2. Anatomical Segmentation Module (ASM) – a frozen MedSAM2 model that accepts the CRM’s geometric prompts and instantly produces a pixel‑level mask. Because ASM is frozen, any improvements in segmentation technology can be swapped in without retraining the CRM.

Training – Reinforcement Learning with Dual Rewards
Instead of supervised fine‑tuning (which requires large amounts of explicit spatial annotations), the CRM is optimized via reinforcement learning using Group Relative Policy Optimization (GRPO). Two reward components guide learning:

• Format Reward – checks that the output adheres to the required schema (proper <think> and <answer> tags, correct data types). This maintains linguistic consistency and ensures the downstream ASM receives parsable inputs.
• Accuracy Reward – measures spatial correctness by comparing the CRM‑generated box/points against the ground‑truth mask (IoU for the box, Euclidean distance for points). This directly aligns the reasoning output with the ultimate segmentation quality.

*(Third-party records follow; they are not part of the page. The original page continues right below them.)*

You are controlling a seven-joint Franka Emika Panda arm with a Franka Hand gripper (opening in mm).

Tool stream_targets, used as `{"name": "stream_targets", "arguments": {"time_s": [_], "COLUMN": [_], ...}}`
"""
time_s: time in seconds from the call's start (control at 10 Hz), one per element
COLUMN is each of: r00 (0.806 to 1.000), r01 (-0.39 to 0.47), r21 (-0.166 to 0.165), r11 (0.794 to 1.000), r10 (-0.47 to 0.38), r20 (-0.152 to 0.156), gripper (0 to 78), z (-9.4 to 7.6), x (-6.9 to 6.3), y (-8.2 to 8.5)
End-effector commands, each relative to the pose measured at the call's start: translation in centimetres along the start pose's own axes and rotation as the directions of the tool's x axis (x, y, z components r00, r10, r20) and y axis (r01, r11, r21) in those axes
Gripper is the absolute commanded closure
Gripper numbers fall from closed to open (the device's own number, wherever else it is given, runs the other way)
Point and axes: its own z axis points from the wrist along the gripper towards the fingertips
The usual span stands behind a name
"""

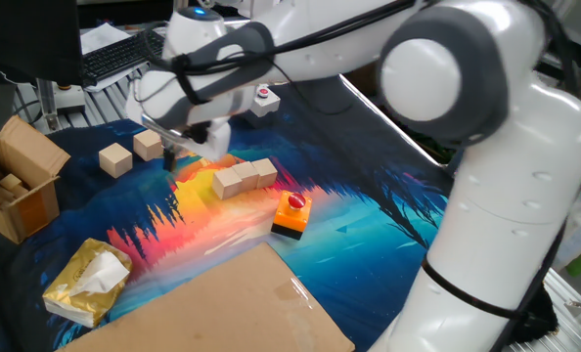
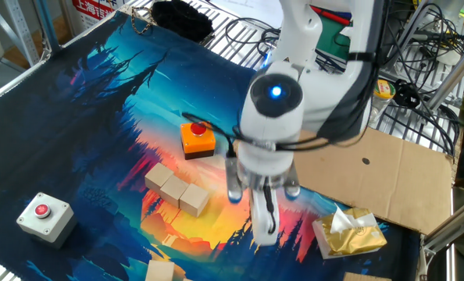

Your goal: Stack the blocks into a pyramid shape

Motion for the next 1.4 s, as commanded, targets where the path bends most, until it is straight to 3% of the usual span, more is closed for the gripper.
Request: {"name": "stream_targets", "arguments": {"time_s": [0.1,0.5,0.8,1.3,1.4], "r00": [1.0,0.999,0.999,0.997,0.997], "r01": [-0.019,-0.052,-0.047,-0.073,-0.067], "r21": [-0.004,0.0,-0.01,-0.009,0.001], "r11": [1.0,0.999,0.999,0.997,0.998], "r10": [0.019,0.052,0.047,0.073,0.067], "r20": [0.001,0.002,0.009,0.006,0.025], "gripper": [76.4,76.4,76.4,76.4,76.4], "z": [0.8,1.2,2.3,2.5,2.5], "x": [-0.3,0.0,-0.1,-0.6,-0.6], "y": [3.0,6.3,6.7,7.8,7.8]}}
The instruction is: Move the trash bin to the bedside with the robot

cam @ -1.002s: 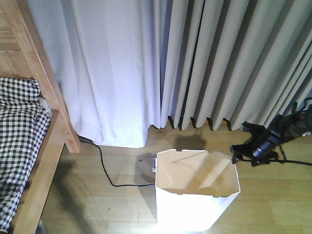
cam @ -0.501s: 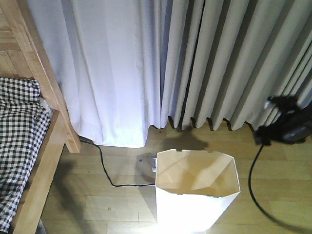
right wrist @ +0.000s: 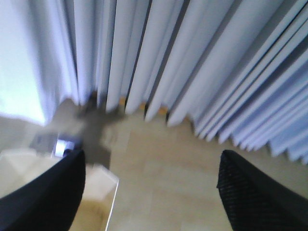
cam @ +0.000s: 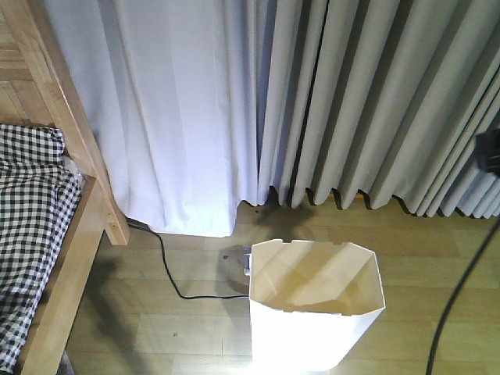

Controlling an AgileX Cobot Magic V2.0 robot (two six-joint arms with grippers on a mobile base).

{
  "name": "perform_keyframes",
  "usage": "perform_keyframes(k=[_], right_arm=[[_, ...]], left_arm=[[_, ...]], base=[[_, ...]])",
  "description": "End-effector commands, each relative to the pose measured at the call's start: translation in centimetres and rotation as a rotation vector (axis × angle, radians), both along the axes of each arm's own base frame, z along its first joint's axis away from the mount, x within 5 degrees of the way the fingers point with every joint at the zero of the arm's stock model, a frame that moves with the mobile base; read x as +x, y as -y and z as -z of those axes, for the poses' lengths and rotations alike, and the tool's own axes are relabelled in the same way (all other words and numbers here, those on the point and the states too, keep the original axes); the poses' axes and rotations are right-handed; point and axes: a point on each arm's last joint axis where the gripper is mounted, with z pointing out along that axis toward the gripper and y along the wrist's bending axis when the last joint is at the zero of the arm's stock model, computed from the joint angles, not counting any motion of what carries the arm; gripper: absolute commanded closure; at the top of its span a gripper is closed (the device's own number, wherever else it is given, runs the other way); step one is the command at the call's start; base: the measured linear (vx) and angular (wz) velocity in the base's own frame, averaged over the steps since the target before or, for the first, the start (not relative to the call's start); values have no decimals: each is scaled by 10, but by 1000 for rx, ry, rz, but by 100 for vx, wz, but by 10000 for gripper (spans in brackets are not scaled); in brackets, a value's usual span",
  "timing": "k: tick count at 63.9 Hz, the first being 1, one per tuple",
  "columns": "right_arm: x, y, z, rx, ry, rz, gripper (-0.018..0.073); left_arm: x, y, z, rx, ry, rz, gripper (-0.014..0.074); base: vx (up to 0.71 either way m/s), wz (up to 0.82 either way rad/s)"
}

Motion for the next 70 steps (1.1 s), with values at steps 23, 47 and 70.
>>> perform_keyframes(k=[23,47,70], right_arm=[[-88,-37,-21,34,346,-52,14],[-161,-46,7,175,596,-63,14],[-173,-47,18,122,604,-90,14]], left_arm=[[-2,1,-15,2,103,7,603],[-2,1,-15,2,103,7,603],[-2,1,-15,2,103,7,603]], base=[[0,0],[0,0],[0,0]])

The dual‑reward scheme encourages the CRM to produce coherent, medically plausible reasoning while simultaneously learning to emit spatial prompts that lead to high‑quality masks. The RL process yields a policy that can handle previously unseen implicit queries without any explicit supervision for those cases.

Results
On the U‑MRG‑14K benchmark, MedReasoner outperforms prior state‑of‑the‑art methods, including supervised fine‑tuned MLLMs and Seg‑Zero‑style approaches. Gains are especially pronounced on “unseen” query types, demonstrating strong generalization. Qualitative examples show sharper masks and more logical CoT traces compared to instruction‑tuned baselines. Ablation studies confirm that (i) the key‑point augmentation improves mask fidelity, (ii) freezing the ASM while training only the CRM is sufficient, and (iii) both format and accuracy rewards are necessary for stable convergence.

Discussion & Limitations
The work’s strengths lie in (a) defining a clinically relevant grounding task, (b) providing a richly annotated dataset that includes reasoning traces, and (c) presenting a modular RL‑based framework that separates language reasoning from pixel segmentation. Limitations include reliance on GPT‑4o for data generation (potential bias propagation), the inherent instability of RL reward shaping, and the dependence on a frozen segmentation model which may limit adaptation to novel modalities (e.g., ultrasound) or future segmentation architectures. Future directions suggested are expanding expert verification, refining reward functions (e.g., incorporating clinical plausibility metrics), and exploring end‑to‑end joint training once larger implicit‑query datasets become available.

Conclusion
The paper introduces a comprehensive solution to bridge the gap between implicit clinical language and precise visual grounding. By releasing U‑MRG‑14K and demonstrating the effectiveness of MedReasoner, the authors provide both a benchmark and a methodological blueprint that could accelerate the deployment of trustworthy, reasoning‑aware AI assistants in real‑world radiology and broader medical imaging practice.